Posted by: Jason Boche | November 23, 2010 at 03:55 PM
Ha. I ran into the exact same issue with the exact same VSA. Took me a bit to figure it out.
Posted by: VMTyler | November 23, 2010 at 04:04 PM
Consistency eliminates many problems, be it naming conventions or configurations, keep them consistent and you will eliminate many problems. I've defaulted to 8MB for awhile and use that block size really regardless of the size of the VMFS volume, just so I know the environment is consistently configured.
Posted by: Rawley Burbridge | November 23, 2010 at 04:28 PM
I also standardize on 8MB blocks, regardless of VMFS size, for the sake of consistency. This also ensures VAAI works as expected since the XCOPY operation needs consistent block sizes.

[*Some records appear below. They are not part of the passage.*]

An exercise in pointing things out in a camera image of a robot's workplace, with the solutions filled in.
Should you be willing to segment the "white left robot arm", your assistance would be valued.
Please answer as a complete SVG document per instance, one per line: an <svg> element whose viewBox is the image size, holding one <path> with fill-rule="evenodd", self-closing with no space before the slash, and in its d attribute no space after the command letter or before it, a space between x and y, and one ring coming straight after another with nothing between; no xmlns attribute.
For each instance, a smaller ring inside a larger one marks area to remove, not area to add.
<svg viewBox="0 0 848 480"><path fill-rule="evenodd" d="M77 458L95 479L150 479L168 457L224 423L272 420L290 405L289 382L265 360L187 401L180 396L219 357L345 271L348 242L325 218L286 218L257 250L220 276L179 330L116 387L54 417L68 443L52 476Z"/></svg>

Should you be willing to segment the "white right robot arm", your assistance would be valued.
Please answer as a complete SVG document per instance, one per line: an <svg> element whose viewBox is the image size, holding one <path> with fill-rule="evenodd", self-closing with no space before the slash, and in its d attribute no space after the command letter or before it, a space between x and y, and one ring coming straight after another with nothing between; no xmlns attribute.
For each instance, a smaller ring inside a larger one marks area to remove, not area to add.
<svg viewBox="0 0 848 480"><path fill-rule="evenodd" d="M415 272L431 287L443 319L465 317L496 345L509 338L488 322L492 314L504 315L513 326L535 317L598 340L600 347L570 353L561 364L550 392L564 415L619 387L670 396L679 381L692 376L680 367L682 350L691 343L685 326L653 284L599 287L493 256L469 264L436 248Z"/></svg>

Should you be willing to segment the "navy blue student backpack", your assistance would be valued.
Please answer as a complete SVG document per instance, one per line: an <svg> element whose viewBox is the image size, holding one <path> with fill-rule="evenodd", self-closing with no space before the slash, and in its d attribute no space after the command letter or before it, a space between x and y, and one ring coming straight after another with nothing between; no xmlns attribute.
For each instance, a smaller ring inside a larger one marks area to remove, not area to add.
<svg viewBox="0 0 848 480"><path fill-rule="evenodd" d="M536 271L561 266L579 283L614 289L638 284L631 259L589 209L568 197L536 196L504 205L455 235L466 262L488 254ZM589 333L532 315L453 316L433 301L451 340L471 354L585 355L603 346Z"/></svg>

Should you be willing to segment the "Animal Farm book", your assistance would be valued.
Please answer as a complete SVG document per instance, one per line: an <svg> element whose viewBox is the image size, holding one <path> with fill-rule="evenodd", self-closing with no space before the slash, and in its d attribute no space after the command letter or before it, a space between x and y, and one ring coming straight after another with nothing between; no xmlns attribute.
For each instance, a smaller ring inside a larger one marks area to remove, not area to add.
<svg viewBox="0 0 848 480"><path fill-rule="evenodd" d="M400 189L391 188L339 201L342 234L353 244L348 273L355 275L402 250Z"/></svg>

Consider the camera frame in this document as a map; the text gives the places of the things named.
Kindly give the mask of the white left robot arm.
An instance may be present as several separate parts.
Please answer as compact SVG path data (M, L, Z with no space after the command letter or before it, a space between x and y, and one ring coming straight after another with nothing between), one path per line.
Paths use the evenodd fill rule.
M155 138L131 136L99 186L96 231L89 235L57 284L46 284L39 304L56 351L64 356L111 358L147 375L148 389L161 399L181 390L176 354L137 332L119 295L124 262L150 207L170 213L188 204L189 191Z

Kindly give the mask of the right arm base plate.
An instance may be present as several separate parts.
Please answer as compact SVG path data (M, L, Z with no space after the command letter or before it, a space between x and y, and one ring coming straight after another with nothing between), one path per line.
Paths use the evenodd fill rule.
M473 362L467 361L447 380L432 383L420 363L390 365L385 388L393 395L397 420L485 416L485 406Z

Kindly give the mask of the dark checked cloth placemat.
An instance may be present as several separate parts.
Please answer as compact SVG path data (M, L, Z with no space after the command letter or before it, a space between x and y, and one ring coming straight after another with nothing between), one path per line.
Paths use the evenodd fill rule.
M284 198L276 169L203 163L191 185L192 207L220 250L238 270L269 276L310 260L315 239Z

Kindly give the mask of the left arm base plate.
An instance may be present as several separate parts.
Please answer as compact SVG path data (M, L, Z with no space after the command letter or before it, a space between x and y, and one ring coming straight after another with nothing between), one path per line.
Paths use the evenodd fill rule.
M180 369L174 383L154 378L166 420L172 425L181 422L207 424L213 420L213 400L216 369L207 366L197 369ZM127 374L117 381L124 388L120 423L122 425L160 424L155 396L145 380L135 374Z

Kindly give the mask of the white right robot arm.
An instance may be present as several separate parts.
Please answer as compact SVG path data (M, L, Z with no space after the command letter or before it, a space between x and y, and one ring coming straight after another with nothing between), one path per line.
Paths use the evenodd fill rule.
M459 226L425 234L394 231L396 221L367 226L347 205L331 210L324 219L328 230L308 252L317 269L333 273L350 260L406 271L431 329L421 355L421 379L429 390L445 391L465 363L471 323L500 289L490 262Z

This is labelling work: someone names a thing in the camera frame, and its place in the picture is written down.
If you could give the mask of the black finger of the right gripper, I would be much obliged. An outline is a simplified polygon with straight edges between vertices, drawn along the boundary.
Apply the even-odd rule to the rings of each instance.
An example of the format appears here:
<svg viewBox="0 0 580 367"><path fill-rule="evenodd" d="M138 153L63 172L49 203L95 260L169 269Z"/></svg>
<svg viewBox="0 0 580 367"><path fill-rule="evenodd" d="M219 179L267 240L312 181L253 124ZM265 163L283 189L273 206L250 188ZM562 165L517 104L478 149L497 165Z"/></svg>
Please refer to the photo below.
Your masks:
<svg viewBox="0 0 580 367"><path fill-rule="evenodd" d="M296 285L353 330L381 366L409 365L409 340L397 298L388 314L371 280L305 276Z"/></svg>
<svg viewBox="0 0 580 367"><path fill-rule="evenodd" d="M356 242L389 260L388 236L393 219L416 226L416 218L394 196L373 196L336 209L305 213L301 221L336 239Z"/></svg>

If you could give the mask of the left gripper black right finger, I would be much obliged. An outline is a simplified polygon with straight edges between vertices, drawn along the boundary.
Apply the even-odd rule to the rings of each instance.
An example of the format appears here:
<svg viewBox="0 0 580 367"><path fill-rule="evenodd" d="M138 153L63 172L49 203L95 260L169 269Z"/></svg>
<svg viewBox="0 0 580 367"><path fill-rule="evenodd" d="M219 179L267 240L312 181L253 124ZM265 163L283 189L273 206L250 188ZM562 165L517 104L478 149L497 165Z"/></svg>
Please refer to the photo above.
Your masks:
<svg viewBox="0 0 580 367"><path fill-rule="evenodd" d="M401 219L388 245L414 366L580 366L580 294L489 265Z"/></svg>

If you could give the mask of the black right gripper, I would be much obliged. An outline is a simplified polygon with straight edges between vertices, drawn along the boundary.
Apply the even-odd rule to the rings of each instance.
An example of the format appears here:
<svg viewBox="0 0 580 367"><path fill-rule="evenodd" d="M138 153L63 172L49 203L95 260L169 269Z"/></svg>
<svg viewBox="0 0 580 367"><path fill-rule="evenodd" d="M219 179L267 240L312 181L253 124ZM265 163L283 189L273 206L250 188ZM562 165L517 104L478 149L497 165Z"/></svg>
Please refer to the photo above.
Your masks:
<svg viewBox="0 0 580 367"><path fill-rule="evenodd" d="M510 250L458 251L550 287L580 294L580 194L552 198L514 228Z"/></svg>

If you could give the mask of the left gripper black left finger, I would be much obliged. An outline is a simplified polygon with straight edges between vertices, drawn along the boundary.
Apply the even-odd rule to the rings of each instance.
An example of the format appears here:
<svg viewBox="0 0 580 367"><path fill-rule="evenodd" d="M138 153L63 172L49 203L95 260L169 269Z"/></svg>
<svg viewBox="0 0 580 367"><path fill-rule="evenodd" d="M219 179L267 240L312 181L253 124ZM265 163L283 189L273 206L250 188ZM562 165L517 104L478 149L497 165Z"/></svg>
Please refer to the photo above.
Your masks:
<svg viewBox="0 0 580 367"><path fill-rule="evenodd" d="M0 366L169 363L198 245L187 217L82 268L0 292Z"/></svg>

Posted by: Derek | November 23, 2010 at 09:09 PM
I had the same issue once. Since then I always recommend customers to format with a 8MB block size whatever the datatstore size is.
And something very important, keep it consistent across the datastores for many reasons, several cited in above comments...
For those who don't understand interactions between block size, file size and sub block, there is a good blog post available at http://wp.me/pvGaC-wP (DeinosCloud)
Rgds,
Didier
Posted by: Dpironet | November 24, 2010 at 06:28 AM
I standardize on 8MB blocks, just so that everything in my environment is consistent.
Posted by: Cole | November 24, 2010 at 10:25 AM
I had the same issue once. Since then I always recommend customers to format with a 8MB block size whatever the datatstore size is.
And something very important, keep it consistent across the datastores for many reasons, several cited in above comments...
For those who don't understand interactions between block size, file size and sub block, there is a good blog post available at http://wp.me/pvGaC-wP (DeinosCloud)
Rgds,
Didier
Posted by: Deinoscloud.wordpress.com | November 25, 2010 at 08:19 AM
I also have standardized on 8MB blocks for a couple reasons.
1. I don't like designing with limitations that cannot be easily changed.
2. 8MB blocks will theoretically reduce the amount of locking on the LUN, especially for View or Lab Manager environments with linked clones. Every time a vmdk needs to grow or a log file grows beyond its block allocation, the file will grow 8MB instead of the default 1MB. This will, again in theory, reduce the number of LUNs locks while the file grows by 8x. Reduce the number of locks and you reduce the number of storage related issues that come up because of it.